For many, the space shuttle Atlantis’s program-ending final liftoff last summer was a sad moment. The "we can do anything," man-on-the-moon mentality seemed dead, the golden age of space exploration budget-cut into oblivion.
Photographer David Ryle made it to Cape Canaveral a bit earlier, in 2009, to capture Atlantis’s final servicing of the Hubble Space Telescope. And what he found became his collection Space Coast, a melancholic portrait of a culture’s last days, like a once-epic party in which the last few guests sipped warm beers into dawn, refusing to go home just yet.
"I approach each project slightly differently, but with this shoot it became more about the area surrounding the NASA center, and the buildup to the flight, rather than spaceflight itself," Ryle tells Co.Design. "It was important that I got a picture of the shuttle in flight, but what interests me is how we, as humans, relate to our surroundings."
Save for a few populated shots, the collection of spartan scenes verges on post-apocalyptic.
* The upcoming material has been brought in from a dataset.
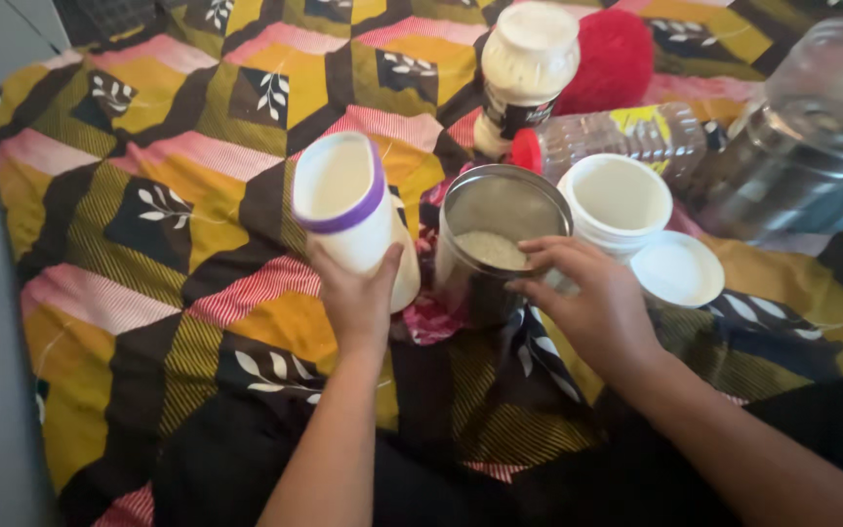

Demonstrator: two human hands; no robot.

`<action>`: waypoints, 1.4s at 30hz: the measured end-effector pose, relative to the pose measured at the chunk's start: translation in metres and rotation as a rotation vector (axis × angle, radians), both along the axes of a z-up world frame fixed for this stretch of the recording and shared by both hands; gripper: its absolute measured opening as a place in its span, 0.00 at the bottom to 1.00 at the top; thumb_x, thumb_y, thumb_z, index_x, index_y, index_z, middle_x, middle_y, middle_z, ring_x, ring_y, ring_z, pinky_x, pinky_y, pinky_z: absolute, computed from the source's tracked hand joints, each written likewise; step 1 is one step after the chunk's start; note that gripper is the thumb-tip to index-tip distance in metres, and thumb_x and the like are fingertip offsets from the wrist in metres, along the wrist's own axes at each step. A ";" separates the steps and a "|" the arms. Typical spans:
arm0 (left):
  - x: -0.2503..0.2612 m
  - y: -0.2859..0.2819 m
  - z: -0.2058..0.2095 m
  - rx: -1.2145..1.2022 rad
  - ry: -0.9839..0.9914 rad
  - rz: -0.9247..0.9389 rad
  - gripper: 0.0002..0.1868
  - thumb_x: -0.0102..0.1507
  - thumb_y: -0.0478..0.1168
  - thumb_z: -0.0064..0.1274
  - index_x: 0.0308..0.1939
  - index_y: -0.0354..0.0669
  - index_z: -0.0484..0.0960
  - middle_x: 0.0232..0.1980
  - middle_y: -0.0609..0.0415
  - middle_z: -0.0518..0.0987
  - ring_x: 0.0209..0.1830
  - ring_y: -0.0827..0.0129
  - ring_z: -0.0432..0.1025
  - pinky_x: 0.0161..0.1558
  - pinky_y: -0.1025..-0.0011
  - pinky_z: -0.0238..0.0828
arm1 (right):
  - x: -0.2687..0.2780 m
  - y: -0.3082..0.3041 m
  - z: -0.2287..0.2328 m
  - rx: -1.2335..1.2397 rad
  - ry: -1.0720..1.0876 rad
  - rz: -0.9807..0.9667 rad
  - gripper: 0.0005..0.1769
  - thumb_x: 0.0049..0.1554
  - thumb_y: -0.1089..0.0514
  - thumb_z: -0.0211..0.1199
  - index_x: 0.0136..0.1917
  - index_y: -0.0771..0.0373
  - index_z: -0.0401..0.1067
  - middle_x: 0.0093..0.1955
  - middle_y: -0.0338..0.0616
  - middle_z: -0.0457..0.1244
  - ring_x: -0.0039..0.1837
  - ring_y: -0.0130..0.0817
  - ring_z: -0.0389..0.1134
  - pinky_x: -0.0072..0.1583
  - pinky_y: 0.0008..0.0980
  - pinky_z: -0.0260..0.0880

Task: The person sits on the floor and wipes several plastic and metal containers with a cloth, then pours a granular substance from a metal tin into a plastic jar. The person continues wiping the containers and their lids before placing them back on the floor.

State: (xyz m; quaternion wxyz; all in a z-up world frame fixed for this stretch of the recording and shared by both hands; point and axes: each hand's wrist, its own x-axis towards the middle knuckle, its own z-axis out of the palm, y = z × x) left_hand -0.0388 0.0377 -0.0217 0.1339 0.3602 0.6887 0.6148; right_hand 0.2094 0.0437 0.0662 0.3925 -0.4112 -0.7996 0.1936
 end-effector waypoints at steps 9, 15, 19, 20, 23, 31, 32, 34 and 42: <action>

But the people aren’t trudging through life. They more serve as fixtures akin to palm trees or astronaut posters. They’re less individuals than part of an amalgamation of a beached space culture.
"The tone, and/or aesthetic is fairly clean, empty but still slightly positive," Ryle says. "I’m aware that this was one of the last shuttle flights from the area and so after it had gone I’m sure the area suffered through losing tourism and business, so I like the idea that they are bright but melancholic."
Ryle describes his approach as observational rather than documentary, conveying a wry sense of humor without mocking his subject. And I think that’s a pretty fair self-assessment. NASA’s always carried an element of wry self-awareness—freeze-dried ice cream is inherently funny, after all, much like a Florida snow globe filled with flamingos.